Итак, внеся это уточнение, я, скажем, предполагаю, что детство моей матери было мрачным и скудным на события. Ей, родившейся в 1913 году, пришлось расти во время войны. Кроме того, она была еврейкой и к тому же бедной. Наверное, ей доставались обноски, которые до неё уже носили шестеро детей, наверное, на неё не оставалось времени, поскольку надо было накрывать на стол, чистить овощи, мыть посуду. Когда я думаю о ней, мне представляется извилистая улочка в гетто, тусклый свет, возможно, снег, жалкие и плохо освещённые лавочки, перед которыми застаиваются нескончаемые очереди. И моя мать в окружении всего этого, крохотное, совсем несущественное существо, высотой в три яблока, вчетверо укутанная вязаным платком, волочёт за собой чёрную тряпичную сумку, которая весит в два раза больше, чем она сама19.
Применительно к ней я ещё опускаю дурное обхождение, хотя склонен думать, что в той среде и при тех обстоятельствах, о которых я вкратце упомянул, оно встречалось на каждом шагу. Напротив, я вижу много нежности, много любви, великое терпение. Мой дед Аарон, которого я никогда не знал, часто кажется мне неким мудрецом. Вечером, аккуратно сложив инструменты20, он надевает очки в металлической оправе и нараспев читает Библию. Добродетельные дети выстроились гуськом вокруг стола, а Лайя поочерёдно принимает у них тарелки и наливает в каждую по поварёшке супа21.
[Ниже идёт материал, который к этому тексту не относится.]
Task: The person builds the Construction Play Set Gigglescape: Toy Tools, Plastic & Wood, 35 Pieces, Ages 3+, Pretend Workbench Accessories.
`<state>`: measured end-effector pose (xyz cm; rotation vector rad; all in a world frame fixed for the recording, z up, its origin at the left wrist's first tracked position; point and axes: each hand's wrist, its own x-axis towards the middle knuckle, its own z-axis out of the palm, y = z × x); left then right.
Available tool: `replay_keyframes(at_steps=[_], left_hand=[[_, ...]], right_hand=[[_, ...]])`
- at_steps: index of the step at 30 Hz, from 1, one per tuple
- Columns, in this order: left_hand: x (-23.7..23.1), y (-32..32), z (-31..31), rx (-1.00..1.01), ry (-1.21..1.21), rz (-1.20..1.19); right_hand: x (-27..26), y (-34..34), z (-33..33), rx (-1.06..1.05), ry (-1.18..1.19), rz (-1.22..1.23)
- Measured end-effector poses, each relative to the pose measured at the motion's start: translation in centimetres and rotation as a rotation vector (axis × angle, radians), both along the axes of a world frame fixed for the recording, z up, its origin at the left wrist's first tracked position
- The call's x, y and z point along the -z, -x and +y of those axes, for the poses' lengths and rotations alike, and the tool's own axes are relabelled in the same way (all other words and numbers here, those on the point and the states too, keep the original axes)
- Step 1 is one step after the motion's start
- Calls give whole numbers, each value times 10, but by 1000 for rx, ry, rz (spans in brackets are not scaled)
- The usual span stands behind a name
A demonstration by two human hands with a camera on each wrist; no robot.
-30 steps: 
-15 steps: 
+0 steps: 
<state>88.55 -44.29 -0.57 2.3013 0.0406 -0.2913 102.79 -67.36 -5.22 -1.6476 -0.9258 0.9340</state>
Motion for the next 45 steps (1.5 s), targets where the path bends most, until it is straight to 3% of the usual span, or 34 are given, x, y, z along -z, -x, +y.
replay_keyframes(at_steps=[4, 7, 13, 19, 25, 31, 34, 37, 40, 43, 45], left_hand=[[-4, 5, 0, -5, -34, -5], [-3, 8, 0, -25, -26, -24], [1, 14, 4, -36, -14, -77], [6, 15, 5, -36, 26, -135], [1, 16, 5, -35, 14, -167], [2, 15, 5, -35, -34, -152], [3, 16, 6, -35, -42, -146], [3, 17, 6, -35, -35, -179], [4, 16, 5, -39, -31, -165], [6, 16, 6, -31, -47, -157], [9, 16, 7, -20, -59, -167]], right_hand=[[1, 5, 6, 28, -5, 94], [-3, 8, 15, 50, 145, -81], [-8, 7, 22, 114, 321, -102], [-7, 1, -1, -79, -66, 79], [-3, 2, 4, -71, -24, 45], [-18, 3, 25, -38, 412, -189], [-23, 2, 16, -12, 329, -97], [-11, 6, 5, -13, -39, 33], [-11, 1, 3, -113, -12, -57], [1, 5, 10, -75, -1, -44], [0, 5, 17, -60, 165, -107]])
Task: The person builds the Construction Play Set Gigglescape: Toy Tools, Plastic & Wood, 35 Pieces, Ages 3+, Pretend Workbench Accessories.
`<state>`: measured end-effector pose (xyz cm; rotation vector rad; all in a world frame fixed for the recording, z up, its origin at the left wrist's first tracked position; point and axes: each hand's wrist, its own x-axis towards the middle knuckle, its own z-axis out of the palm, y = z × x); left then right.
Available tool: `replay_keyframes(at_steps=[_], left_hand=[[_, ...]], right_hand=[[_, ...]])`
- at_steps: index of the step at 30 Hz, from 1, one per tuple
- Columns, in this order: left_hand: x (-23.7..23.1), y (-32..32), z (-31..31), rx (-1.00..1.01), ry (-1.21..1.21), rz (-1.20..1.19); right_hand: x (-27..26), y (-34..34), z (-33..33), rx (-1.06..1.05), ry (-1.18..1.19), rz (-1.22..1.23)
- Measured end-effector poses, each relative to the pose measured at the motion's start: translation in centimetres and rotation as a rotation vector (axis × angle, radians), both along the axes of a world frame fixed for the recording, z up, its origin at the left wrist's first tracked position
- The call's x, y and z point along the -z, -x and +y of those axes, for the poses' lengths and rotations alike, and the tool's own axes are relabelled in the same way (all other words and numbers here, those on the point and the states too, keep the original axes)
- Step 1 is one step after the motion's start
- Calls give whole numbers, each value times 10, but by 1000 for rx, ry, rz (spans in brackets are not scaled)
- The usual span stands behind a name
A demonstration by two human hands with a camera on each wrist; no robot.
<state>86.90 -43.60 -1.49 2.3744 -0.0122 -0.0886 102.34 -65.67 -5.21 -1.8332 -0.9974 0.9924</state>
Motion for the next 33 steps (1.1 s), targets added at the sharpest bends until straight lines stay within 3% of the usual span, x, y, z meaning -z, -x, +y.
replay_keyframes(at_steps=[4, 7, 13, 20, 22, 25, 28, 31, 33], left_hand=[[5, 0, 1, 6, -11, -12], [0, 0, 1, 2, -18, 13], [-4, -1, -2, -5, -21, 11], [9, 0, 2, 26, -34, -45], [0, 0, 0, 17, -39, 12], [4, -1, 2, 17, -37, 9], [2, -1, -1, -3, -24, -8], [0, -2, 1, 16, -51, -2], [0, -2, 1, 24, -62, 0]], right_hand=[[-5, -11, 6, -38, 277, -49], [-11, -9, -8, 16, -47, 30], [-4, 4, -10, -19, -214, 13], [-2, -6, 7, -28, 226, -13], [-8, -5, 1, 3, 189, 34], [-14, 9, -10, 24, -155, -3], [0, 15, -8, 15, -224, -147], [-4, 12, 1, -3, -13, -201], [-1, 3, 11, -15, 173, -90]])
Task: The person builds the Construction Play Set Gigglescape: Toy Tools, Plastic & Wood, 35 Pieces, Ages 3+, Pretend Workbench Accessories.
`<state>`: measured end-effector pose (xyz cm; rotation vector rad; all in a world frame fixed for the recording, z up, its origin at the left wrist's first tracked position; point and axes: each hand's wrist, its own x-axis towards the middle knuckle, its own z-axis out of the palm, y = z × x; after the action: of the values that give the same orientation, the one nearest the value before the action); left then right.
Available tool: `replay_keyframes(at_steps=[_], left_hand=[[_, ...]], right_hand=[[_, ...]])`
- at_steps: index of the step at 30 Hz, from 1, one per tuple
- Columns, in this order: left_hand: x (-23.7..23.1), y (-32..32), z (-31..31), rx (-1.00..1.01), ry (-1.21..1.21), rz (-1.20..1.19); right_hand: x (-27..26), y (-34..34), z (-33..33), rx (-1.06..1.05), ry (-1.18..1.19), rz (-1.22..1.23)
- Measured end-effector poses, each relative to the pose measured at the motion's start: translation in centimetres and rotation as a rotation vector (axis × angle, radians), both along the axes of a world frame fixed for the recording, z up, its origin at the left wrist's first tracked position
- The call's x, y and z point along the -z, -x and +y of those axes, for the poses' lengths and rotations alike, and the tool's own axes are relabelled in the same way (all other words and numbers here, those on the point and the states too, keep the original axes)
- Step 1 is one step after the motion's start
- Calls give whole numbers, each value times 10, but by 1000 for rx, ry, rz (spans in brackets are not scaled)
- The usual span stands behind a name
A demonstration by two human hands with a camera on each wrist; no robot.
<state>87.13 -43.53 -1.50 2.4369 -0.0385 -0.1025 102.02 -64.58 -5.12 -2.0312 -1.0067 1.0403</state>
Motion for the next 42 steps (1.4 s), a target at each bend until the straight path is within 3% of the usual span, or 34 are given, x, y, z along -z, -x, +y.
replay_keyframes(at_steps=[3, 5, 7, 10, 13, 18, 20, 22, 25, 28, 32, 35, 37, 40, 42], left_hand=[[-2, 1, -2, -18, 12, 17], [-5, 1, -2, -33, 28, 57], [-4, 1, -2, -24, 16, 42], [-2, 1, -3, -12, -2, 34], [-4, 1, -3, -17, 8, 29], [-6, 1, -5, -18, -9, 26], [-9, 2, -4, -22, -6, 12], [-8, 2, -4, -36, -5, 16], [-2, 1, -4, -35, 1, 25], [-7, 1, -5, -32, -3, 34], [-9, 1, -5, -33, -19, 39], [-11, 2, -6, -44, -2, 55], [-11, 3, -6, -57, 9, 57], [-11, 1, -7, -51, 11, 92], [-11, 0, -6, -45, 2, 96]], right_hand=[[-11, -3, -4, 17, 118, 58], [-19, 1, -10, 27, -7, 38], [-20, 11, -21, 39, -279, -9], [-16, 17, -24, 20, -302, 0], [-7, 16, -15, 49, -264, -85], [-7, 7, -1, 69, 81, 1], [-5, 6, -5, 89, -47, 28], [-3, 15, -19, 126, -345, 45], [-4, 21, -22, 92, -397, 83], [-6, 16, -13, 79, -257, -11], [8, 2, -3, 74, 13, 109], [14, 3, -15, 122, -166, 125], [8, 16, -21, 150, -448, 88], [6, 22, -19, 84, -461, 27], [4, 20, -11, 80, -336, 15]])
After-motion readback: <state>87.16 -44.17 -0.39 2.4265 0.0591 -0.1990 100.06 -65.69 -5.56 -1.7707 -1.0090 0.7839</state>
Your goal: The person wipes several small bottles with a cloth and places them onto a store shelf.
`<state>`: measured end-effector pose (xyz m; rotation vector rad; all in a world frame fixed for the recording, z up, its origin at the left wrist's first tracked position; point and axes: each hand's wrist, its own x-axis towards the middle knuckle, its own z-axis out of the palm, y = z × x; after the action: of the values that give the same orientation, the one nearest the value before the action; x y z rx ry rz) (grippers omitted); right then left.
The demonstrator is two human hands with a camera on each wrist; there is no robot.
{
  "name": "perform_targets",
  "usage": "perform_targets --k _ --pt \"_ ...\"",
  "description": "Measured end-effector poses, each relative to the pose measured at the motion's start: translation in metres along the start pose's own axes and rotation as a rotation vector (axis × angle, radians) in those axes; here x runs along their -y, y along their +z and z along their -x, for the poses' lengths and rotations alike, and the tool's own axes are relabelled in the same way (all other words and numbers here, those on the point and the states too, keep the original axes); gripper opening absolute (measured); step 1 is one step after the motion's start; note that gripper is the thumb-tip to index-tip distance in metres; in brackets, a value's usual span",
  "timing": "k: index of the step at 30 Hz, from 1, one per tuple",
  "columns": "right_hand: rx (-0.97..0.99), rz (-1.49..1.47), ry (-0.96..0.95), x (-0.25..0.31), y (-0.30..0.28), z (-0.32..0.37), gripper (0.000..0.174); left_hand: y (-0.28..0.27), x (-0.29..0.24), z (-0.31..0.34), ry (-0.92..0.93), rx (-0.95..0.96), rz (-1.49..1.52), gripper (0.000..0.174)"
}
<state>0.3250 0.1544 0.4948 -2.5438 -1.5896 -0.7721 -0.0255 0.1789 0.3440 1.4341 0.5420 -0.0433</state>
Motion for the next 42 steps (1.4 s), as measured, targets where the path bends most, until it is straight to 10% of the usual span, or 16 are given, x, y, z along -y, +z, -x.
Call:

Представить себе мать взрослеющей я не могу. Годы, тем не менее, идут; я не знаю, как она растёт; я не знаю, что она открывает и о чём она думает. Мне кажется, что очень долго всё оставалось для неё тем, чем было всегда: бедностью, страхом, необразованностью. Училась ли она читать? Я ничего об этом не знаю22. Иногда у меня возникает желание это узнать, но теперь уже слишком многое навсегда удаляет меня от этих воспоминаний. Произвольный и схематичный образ, который я из неё создаю, меня устраивает; он на неё похож, он её определяет для меня, почти в совершенстве.